- [Your objective]:
Within the data below, find the string "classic" and return each line where it occurs.

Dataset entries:
····················

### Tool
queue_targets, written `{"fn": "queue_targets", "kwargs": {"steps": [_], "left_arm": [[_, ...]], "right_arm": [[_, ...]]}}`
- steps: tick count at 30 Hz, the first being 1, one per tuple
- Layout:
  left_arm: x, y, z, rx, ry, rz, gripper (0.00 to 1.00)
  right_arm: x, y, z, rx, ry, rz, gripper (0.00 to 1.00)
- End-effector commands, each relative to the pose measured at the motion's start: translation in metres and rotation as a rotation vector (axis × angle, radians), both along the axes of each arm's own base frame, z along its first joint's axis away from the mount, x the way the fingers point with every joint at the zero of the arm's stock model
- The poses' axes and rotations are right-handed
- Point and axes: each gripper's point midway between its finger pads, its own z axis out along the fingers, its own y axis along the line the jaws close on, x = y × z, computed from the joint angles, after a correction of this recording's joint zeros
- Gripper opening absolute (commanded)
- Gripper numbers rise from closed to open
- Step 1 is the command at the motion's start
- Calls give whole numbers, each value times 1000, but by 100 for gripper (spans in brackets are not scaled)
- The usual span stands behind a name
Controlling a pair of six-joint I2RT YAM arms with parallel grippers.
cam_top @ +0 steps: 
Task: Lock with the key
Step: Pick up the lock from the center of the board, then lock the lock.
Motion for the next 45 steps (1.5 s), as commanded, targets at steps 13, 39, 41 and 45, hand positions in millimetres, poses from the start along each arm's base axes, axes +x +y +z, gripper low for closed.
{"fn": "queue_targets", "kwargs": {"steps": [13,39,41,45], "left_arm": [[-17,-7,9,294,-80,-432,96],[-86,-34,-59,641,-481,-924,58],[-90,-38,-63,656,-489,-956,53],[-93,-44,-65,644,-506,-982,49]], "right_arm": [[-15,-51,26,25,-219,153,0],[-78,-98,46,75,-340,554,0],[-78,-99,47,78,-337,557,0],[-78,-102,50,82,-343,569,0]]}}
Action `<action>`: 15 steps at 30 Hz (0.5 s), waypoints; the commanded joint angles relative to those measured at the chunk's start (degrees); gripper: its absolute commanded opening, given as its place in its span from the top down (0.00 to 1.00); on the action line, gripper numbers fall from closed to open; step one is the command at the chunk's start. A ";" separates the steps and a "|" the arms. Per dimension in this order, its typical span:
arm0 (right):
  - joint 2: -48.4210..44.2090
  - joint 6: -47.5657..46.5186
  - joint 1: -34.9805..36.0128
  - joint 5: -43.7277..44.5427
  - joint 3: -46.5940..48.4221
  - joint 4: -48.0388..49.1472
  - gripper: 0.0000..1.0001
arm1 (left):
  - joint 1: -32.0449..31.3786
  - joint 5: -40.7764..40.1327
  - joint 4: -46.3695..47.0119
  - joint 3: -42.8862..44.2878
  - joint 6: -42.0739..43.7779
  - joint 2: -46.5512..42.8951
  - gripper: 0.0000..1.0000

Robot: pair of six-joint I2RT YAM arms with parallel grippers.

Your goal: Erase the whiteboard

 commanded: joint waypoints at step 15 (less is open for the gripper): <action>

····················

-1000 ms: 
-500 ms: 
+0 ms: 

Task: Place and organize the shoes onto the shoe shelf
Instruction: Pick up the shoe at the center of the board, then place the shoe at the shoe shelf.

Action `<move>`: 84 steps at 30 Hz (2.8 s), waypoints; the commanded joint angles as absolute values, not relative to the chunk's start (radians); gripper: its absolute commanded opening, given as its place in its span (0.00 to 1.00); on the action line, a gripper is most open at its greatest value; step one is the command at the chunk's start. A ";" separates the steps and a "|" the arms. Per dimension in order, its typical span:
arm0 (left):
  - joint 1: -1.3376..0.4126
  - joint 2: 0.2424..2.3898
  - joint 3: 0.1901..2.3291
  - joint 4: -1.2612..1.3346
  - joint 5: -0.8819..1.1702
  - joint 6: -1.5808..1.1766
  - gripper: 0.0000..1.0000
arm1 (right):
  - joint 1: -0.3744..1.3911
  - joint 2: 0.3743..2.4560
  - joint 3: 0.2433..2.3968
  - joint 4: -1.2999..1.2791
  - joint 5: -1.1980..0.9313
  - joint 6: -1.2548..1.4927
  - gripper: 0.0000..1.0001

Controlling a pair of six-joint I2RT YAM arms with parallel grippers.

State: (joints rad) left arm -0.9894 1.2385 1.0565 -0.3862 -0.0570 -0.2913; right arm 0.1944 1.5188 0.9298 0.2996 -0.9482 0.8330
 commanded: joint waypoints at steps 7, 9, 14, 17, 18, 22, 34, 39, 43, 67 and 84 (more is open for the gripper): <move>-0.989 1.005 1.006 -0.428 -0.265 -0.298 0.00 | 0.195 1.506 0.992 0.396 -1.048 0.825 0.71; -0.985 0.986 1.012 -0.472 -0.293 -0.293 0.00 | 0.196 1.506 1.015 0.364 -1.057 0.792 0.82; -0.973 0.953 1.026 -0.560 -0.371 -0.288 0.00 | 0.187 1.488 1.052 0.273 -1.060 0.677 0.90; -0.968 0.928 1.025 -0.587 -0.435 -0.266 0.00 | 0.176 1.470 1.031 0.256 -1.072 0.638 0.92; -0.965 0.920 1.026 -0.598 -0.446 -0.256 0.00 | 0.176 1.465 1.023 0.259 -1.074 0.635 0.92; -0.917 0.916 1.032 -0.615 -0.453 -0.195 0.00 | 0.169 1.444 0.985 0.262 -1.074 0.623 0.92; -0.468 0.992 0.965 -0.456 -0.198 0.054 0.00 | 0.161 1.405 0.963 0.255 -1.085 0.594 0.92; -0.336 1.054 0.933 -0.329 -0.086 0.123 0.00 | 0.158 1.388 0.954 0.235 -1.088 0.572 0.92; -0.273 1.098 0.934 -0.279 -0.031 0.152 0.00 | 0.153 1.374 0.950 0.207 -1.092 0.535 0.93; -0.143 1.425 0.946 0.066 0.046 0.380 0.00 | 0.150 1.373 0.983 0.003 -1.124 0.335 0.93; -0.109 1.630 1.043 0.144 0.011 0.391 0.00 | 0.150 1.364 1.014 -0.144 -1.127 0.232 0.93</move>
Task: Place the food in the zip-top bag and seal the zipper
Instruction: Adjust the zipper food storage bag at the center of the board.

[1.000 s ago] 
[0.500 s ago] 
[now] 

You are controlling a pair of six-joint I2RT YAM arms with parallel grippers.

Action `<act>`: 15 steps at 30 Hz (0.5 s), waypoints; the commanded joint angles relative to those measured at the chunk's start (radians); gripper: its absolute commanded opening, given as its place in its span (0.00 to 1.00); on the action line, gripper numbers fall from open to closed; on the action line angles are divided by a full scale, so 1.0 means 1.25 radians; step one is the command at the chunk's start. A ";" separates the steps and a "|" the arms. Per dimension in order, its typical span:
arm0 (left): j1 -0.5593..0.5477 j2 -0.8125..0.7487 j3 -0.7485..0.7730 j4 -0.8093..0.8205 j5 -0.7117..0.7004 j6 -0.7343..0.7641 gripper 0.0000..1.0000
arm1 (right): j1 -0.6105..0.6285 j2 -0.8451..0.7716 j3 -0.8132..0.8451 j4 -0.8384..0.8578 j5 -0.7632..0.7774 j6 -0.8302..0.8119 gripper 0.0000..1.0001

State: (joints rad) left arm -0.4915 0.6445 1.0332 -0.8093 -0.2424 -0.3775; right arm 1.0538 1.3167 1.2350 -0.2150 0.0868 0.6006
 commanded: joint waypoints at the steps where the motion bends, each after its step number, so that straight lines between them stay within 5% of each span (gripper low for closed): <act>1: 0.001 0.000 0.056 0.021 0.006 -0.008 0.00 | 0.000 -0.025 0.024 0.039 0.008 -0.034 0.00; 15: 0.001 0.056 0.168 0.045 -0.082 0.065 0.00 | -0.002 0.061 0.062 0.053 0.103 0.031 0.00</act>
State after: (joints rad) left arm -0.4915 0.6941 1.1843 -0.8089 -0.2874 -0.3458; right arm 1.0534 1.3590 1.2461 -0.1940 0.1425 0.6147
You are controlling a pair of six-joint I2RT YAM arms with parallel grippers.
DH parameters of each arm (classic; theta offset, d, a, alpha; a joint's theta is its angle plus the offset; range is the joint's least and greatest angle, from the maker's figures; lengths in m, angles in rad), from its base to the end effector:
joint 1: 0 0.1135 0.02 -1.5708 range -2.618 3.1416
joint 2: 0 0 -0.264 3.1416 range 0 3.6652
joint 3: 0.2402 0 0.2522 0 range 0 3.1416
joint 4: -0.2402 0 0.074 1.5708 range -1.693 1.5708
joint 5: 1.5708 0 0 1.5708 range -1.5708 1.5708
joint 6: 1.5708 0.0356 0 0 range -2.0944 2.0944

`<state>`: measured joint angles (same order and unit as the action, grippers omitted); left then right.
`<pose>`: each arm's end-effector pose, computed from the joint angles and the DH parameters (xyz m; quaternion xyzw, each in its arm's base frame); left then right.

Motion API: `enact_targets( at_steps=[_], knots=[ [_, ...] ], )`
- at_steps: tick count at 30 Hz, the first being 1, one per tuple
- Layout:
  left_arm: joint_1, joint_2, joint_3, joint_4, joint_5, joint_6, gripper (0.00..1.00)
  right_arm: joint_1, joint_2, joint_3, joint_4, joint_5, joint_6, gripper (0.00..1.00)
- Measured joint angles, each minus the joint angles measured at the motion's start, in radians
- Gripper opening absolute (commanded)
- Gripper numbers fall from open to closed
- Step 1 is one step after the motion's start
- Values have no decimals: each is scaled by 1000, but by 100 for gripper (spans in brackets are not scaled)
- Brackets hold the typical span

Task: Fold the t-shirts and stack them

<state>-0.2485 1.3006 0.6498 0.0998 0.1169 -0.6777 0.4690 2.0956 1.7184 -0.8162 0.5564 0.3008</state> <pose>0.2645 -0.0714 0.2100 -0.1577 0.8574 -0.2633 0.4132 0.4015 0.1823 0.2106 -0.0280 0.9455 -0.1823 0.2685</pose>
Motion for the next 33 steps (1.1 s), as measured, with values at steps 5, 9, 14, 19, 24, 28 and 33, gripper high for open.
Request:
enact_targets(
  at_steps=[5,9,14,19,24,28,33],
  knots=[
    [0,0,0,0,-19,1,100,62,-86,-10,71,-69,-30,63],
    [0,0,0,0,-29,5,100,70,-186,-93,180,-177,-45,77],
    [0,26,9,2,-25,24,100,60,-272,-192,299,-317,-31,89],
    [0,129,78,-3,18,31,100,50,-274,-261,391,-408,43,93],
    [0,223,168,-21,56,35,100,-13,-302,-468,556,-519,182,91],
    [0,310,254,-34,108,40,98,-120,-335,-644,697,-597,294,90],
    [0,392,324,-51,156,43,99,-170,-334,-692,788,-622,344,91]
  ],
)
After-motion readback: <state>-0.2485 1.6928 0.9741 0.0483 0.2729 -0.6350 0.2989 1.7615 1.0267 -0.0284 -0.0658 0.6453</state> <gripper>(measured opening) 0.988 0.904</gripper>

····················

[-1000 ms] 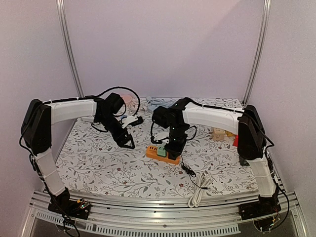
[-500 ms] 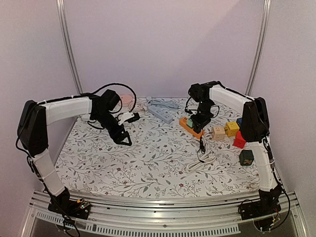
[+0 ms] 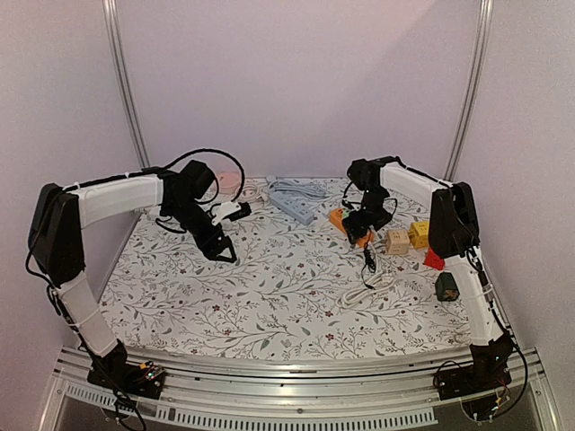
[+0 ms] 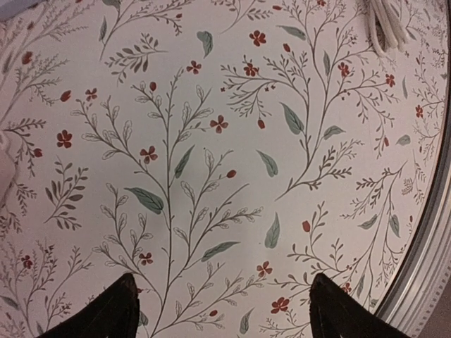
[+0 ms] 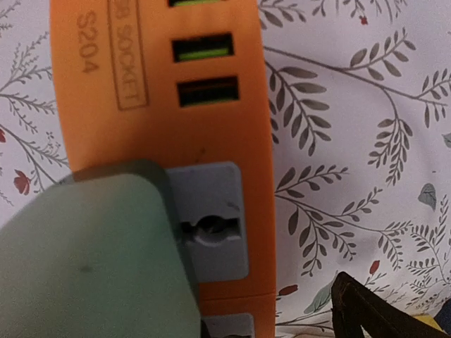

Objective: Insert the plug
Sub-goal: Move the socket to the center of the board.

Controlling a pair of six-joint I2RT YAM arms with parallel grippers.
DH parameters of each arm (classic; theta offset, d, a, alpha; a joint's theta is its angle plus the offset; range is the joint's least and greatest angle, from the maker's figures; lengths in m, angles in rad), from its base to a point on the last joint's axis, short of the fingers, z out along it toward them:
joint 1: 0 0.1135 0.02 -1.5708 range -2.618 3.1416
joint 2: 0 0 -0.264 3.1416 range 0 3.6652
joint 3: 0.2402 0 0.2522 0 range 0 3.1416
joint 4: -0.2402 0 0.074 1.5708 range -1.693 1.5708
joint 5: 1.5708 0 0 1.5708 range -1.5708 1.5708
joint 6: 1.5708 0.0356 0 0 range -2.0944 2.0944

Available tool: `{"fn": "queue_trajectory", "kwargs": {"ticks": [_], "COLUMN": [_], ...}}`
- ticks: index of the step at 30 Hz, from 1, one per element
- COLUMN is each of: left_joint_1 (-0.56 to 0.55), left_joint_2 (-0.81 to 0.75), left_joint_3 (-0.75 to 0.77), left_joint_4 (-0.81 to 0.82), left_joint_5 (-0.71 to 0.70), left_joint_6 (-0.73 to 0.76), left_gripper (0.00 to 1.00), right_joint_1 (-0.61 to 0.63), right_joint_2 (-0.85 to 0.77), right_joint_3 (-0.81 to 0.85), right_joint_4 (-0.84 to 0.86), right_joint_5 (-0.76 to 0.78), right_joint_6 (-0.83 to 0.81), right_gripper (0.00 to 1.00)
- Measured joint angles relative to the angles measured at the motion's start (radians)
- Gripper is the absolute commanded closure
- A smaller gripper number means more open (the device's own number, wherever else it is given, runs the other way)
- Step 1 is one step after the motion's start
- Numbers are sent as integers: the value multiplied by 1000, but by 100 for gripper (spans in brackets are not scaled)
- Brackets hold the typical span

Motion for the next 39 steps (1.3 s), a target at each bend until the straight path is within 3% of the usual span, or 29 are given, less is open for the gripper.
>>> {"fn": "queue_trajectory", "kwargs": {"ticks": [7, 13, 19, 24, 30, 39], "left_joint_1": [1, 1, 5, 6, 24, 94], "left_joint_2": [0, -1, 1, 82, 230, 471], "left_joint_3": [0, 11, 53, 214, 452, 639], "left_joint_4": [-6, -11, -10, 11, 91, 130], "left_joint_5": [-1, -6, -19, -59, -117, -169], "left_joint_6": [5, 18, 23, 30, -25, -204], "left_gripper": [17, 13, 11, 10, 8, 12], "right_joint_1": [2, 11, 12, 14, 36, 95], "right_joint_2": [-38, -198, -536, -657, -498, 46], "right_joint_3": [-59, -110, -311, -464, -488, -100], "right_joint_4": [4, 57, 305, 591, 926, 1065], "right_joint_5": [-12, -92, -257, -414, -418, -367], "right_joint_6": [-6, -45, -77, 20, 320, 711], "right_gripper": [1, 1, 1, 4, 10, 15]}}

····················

- [Response]:
DH parameters of each arm (classic; theta offset, d, a, alpha; a joint's theta is its angle plus the offset; range is the joint's least and greatest angle, from the maker's figures; lengths in m, angles in rad), from its base to the end effector:
DH parameters of each arm (classic; theta offset, d, a, alpha; a joint's theta is its angle plus the offset; range is the joint's least and greatest angle, from the maker's figures; lengths in m, angles in rad), from its base to a point on the last joint's axis, short of the fingers, z out along it toward them:

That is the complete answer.